Streaming
The Agents SDK can deliver output from the model and other execution steps incrementally. Streaming keeps your UI responsive and avoids waiting for the entire final result before updating the user.
Enabling streaming
Section titled “Enabling streaming”Pass a { stream: true }
option to Runner.run()
to obtain a streaming
object rather than a full result:
import { Agent, run } from '@openai/agents';
const agent = new Agent({ name: 'Storyteller', instructions: 'You are a storyteller. You will be given a topic and you will tell a story about it.',});
const result = await run(agent, 'Tell me a story about a cat.', { stream: true,});
When streaming is enabled the returned stream
implements the
AsyncIterable
interface. Each yielded event is an object describing
what happened within the run. Most applications only want the model’s
text though, so the stream provides helpers.
Get the text output
Section titled “Get the text output”Call stream.toTextStream()

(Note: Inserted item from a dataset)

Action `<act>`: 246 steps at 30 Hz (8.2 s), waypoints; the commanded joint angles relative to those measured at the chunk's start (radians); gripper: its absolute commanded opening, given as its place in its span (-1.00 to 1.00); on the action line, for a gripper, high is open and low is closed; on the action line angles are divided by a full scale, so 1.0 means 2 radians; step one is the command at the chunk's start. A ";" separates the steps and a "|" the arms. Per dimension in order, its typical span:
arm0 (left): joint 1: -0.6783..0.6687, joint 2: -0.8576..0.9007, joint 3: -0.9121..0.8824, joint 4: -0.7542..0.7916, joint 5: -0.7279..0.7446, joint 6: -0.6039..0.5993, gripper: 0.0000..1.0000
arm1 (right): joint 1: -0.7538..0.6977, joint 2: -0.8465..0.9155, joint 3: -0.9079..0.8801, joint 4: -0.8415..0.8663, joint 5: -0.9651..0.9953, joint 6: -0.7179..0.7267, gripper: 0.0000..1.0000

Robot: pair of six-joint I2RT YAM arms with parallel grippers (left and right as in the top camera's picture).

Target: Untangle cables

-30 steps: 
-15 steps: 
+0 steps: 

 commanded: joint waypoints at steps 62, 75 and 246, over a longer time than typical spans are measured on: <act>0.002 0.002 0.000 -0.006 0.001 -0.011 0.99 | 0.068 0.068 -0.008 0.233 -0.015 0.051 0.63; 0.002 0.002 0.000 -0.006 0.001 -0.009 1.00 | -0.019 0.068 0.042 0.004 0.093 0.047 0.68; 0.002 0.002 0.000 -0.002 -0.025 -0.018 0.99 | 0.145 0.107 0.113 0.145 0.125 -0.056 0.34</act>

to obtain a stream of the emitted text.
When compatibleWithNodeStreams
is true
the return value is a regular
Node.js Readable
. We can pipe it directly into process.stdout
or
another destination.
import { Agent, run } from '@openai/agents';
const agent = new Agent({ name: 'Storyteller', instructions: 'You are a storyteller. You will be given a topic and you will tell a story about it.',});
const result = await run(agent, 'Tell me a story about a cat.', { stream: true,});
result .toTextStream({ compatibleWithNodeStreams: true, }) .pipe(process.stdout);
The promise stream.completed
resolves once the run and all pending
callbacks are completed. Always await it if you want to ensure there is
no more output.
Listen to all events
Section titled “Listen to all events”You can use a for await
loop to inspect each event as it arrives.

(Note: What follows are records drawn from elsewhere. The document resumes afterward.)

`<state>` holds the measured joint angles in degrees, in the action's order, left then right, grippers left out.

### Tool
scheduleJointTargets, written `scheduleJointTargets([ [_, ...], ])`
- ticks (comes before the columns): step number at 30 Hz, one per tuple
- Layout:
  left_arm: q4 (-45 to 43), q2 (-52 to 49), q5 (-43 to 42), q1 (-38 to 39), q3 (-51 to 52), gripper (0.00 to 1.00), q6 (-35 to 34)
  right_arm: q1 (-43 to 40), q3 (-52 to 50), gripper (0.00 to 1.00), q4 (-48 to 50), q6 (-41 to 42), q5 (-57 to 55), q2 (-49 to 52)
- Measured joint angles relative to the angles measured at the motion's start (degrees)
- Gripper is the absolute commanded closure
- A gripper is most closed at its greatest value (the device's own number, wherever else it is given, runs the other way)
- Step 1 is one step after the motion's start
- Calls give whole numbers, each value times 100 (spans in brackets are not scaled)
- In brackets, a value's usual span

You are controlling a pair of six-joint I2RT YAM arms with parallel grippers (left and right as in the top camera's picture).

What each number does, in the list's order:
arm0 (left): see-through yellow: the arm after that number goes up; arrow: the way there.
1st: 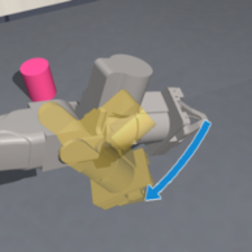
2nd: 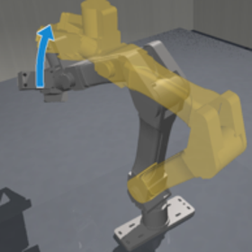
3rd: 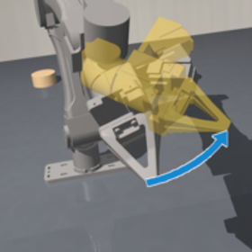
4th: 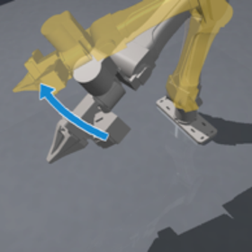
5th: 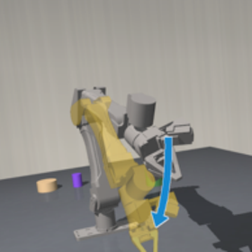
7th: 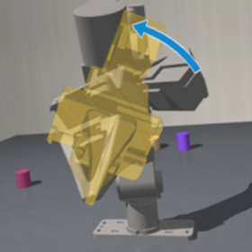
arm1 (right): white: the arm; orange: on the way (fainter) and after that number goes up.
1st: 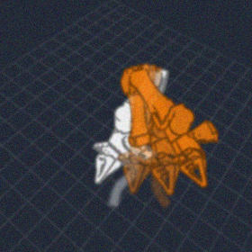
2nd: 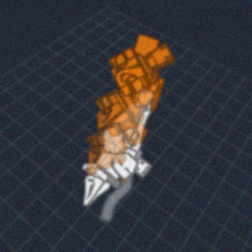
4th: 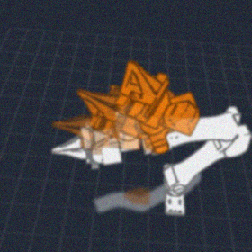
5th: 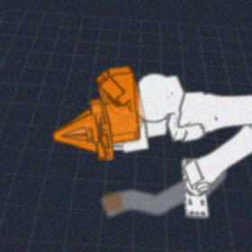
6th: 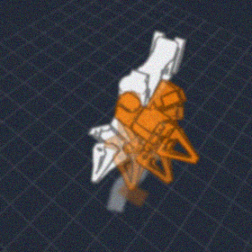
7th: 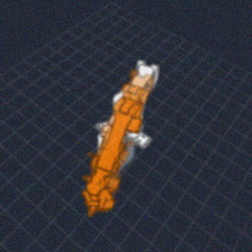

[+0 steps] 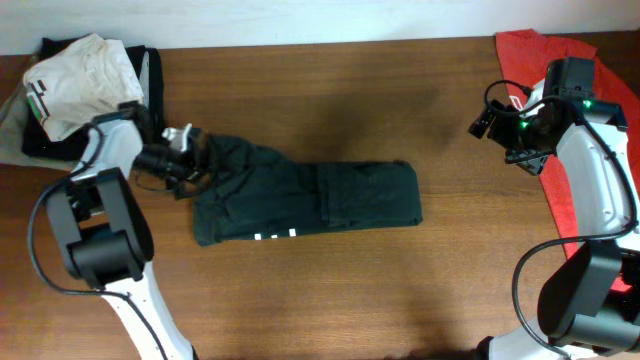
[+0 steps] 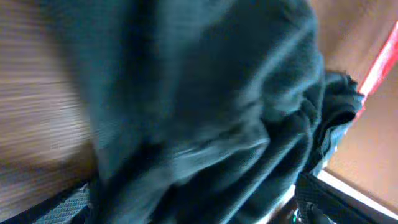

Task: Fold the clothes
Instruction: 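Grasp the left end of the folded strip with the left gripper, then fold the left end rightward over the strip with the left gripper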

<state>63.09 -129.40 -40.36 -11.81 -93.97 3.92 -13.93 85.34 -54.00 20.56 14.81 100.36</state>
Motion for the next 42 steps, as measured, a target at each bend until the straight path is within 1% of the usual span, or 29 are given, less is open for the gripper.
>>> scheduleJointTargets([
  [1, -24, -15, -83, 173, 0, 1, 33, 0, 0, 1, 0, 0, -2, 0],
  [2, -44, -15, -103, 256, 0, 9, 46, -2, 0, 1, 0, 0, 0, 0],
  [4, -92, -28, -105, 374, 7, 41, 103, -2, 0, 1, 0, 2, 0, 0],
  [5, -98, -59, -127, 389, 7, 52, 107, -2, 0, 1, 0, -2, 0, 0],
  [6, -146, -136, -94, 404, 31, 76, 144, 0, 0, 1, 2, 0, 0, 0],
  [7, -151, -181, -94, 402, 44, 93, 170, 0, 0, 1, 0, 0, -2, 0],
  [8, -157, -221, -57, 407, 61, 99, 162, -2, 0, 1, 0, 2, 0, 0],
  [10, -155, -321, -79, 413, 98, 99, 186, 0, 0, 1, 0, 2, -2, 0],
  [12, 87, -326, 219, 448, -22, 99, 37, -2, 0, 1, 2, 4, 0, 0],
  [14, 634, -345, 918, 518, -319, 99, -210, 0, 0, 1, -4, 0, 0, 0],
  [17, 1539, -551, 2476, 472, -1231, 99, -750, -2, 0, 1, -7, 2, 0, 0],
  [19, 1904, -636, 3038, 356, -1832, 99, -935, -2, 0, 1, 4, 2, 0, 0],
  [21, 2415, -682, 3440, 271, -2730, 99, -1075, 0, 0, 1, 4, 2, 0, 0],
  [24, 3134, -691, 3635, 433, -3641, 99, -1152, -2, 0, 1, -2, 0, 0, 0],
  [27, 3335, -656, 3652, 901, -4271, 99, -1244, 0, 0, 1, 0, 2, -2, 0],
  [36, 3346, -151, 3611, 2573, -4286, 99, -1285, -2, 0, 1, 0, -2, 0, 0],
  [42, 3348, -142, 3585, 3626, -4262, 99, -1300, 0, 0, 1, 0, 0, 0, 0],
])
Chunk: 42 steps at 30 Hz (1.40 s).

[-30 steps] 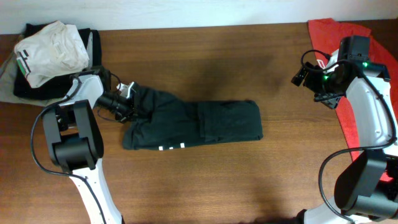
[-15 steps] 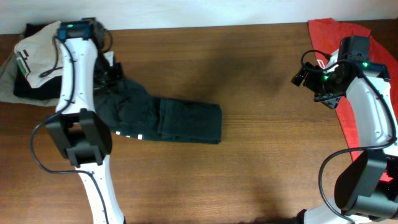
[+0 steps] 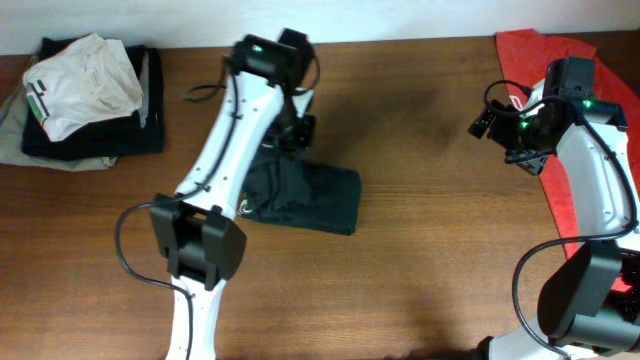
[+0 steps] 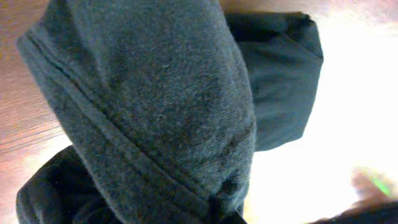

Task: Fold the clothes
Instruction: 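Fold the left end rightward over the strip with the left gripper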

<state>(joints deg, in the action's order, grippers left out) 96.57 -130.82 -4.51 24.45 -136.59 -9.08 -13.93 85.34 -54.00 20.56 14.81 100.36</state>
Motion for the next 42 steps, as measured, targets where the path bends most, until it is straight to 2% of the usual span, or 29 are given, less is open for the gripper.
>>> scheduleJointTargets([
  [4, -87, 57, -109, 271, 767, 99, -2, 0, -2, 1, -2, 2, 0, 0],
  [8, -713, 57, -385, 470, 1462, 98, -11, 0, -2, 1, 2, 0, -2, 0],
  [11, -988, 57, -485, 603, 1561, 90, -24, 0, -2, 1, 0, -2, 0, 0],
  [16, -1344, 57, -562, 815, 1565, 84, -66, 0, -2, 1, 0, 4, 0, 0],
  [17, -1421, 57, -581, 850, 1565, 81, -72, 0, -2, 1, 0, 0, 0, 0],
  [19, -1523, 55, -621, 859, 1565, 53, -81, 0, -2, 1, 0, 2, 0, 0],
  [23, -1707, 52, -883, 870, 1565, 49, -103, 0, -2, 1, 0, 4, 0, 0],
  [29, -1919, 52, -1381, 1121, 1563, 50, -9, 0, -2, 1, 0, 0, -2, 0],
  [32, -1405, -31, -1209, 1196, 1040, 50, 160, 0, -2, 1, -4, 2, 0, 0],
  [34, -848, -68, -693, 1034, 199, 49, 195, 0, -2, 1, -2, 2, -2, 0],
  [37, -157, -50, 168, 326, -658, 33, -9, 0, -2, 1, -2, 2, 0, 0],
  [39, -15, -55, 328, -278, -616, 29, -120, 0, -2, 1, 0, 0, 0, 0],
  [42, -52, -39, -114, -885, 15, 27, 11, 0, -2, 1, 4, 2, 0, 0],
])
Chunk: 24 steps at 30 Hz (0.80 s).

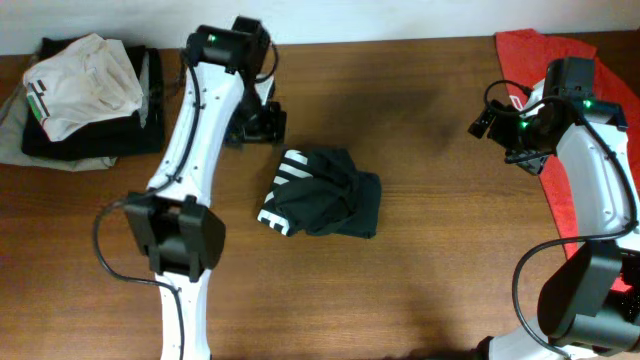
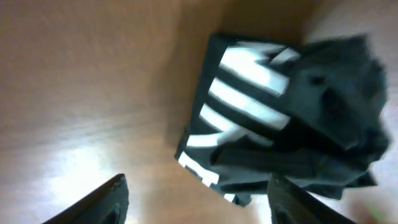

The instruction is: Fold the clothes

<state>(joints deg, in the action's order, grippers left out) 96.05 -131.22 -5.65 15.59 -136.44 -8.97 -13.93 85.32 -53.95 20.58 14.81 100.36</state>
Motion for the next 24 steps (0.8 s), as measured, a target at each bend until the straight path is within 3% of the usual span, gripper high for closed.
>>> scheduleJointTargets([
  [3, -560, -31, -597, -2, 1213, 28, 284, 0, 0, 1, 11, -2, -2, 0],
  [6, -986, -50, -1486, 133, 1945, 35, 688, 0, -2, 1, -4, 0, -2, 0],
  [7, -999, -52, -1751, 219, 2090, 45, 793, 0, -2, 1, -4, -2, 0, 0],
  [10, -1021, -52, -2044, 483, 2105, 94, 940, -2, -2, 1, -4, -4, 0, 0],
  [24, -1272, -50, -2205, 1569, 1910, 95, 960, 0, -2, 1, -4, 0, 0, 0],
])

Useful information includes low level model events, any agent switches
and SDK specific run information:
import { Agent, run } from '@openai/agents';
const agent = new Agent({ name: 'Storyteller', instructions: 'You are a storyteller. You will be given a topic and you will tell a story about it.',});
const result = await run(agent, 'Tell me a story about a cat.', { stream: true,});
for await (const event of result) { // these are the raw events from the model if (event.type === 'raw_model_stream_event') { console.log(`${event.type} %o`, event.data); } // agent updated events if (event.type == 'agent_updated_stream_event') { console.log(`${event.type} %s`, event.agent.name); } // Agent SDK specific events if (event.type === 'run_item_stream_event') { console.log(`${event.type} %o`, event.item); }}
See the streamed example for a fully worked script that prints both the plain text stream and the raw event stream.

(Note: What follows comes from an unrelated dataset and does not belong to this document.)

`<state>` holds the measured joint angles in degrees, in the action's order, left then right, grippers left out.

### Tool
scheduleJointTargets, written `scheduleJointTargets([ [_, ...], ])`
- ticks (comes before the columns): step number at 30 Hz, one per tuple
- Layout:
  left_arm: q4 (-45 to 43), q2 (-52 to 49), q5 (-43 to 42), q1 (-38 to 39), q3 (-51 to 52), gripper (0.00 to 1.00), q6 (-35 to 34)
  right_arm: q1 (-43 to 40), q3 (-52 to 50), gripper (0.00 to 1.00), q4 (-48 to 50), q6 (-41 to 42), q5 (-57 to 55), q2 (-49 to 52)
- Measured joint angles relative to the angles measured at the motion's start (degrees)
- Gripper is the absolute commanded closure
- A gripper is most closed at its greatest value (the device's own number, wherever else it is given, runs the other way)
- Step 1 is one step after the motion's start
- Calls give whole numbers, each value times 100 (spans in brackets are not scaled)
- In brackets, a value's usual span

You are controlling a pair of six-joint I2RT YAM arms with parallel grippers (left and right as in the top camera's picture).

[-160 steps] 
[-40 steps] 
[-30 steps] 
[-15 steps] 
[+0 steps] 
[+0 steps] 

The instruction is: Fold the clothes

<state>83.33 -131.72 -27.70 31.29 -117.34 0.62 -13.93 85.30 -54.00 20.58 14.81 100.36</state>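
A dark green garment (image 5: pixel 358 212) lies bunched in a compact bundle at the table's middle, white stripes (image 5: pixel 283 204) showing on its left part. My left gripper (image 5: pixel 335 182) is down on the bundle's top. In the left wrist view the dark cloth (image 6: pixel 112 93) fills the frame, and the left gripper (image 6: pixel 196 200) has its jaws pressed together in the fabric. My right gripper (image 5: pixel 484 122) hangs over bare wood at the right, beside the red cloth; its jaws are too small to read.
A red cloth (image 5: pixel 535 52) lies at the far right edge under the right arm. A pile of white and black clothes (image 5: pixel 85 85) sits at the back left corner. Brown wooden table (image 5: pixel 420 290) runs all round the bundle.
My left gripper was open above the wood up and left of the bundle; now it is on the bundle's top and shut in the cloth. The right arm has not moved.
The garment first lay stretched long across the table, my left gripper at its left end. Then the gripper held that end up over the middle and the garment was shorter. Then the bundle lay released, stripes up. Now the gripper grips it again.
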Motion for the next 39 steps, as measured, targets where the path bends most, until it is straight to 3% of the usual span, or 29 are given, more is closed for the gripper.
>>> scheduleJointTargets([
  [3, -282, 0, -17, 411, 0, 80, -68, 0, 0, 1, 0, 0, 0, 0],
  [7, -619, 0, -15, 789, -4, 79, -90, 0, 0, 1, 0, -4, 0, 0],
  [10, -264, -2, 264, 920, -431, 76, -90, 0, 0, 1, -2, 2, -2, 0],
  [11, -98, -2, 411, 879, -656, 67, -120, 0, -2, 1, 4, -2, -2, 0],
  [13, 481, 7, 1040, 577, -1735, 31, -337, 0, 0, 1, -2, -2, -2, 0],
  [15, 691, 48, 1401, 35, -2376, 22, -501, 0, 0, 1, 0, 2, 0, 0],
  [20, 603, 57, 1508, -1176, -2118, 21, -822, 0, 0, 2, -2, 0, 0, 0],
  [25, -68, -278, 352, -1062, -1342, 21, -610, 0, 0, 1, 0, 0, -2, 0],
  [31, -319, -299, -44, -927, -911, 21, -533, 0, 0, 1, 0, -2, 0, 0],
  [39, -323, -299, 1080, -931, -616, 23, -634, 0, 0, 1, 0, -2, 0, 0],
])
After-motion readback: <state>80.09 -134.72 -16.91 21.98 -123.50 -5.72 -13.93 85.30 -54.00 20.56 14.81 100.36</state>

Human in the loop while streaming
Section titled “Human in the loop while streaming”Streaming is compatible with handoffs that pause execution (for example
when a tool requires approval). The interruption
field on the stream
object exposes the interruptions, and you can continue execution by
calling state.approve()
or state.reject()
for each of them.
Executing again with { stream: true }
resumes streaming output.
import { Agent, run } from '@openai/agents';
const agent = new Agent({ name: 'Storyteller', instructions: 'You are a storyteller. You will be given a topic and you will tell a story about it.',});
let stream = await run( agent, 'What is the weather in San Francisco and Oakland?', { stream: true },);stream.toTextStream({ compatibleWithNodeStreams: true }).pipe(process.stdout);await stream.completed;
while (stream.interruptions?.length) { console.log( 'Human-in-the-loop: approval required for the following tool calls:', ); const state = stream.state; for (const interruption of stream.interruptions) { const ok = await confirm( `Agent ${interruption.agent.name} would like to use the tool ${interruption.rawItem.name} with "${interruption.rawItem.arguments}". Do you approve?`, ); if (ok) { state.approve(interruption); } else { state.reject(interruption); } }
// Resume execution with streaming output stream = await run(agent, state, { stream: true }); const textStream = stream.toTextStream({ compatibleWithNodeStreams: true }); textStream.pipe(process.stdout); await stream.completed;}
A fuller example that interacts with the user is
human-in-the-loop-stream.ts
.
- Remember to wait for
stream.completed
before exiting to ensure all output has been flushed. - The initial
{ stream: true }
option only applies to the call where it is provided. If you re-run with aRunState
you must specify the option again. - If your application only cares about the textual result prefer
toTextStream()
to avoid dealing with individual event objects.
With streaming and the event system you can integrate an agent into a chat interface, terminal application or any place where users benefit from incremental updates.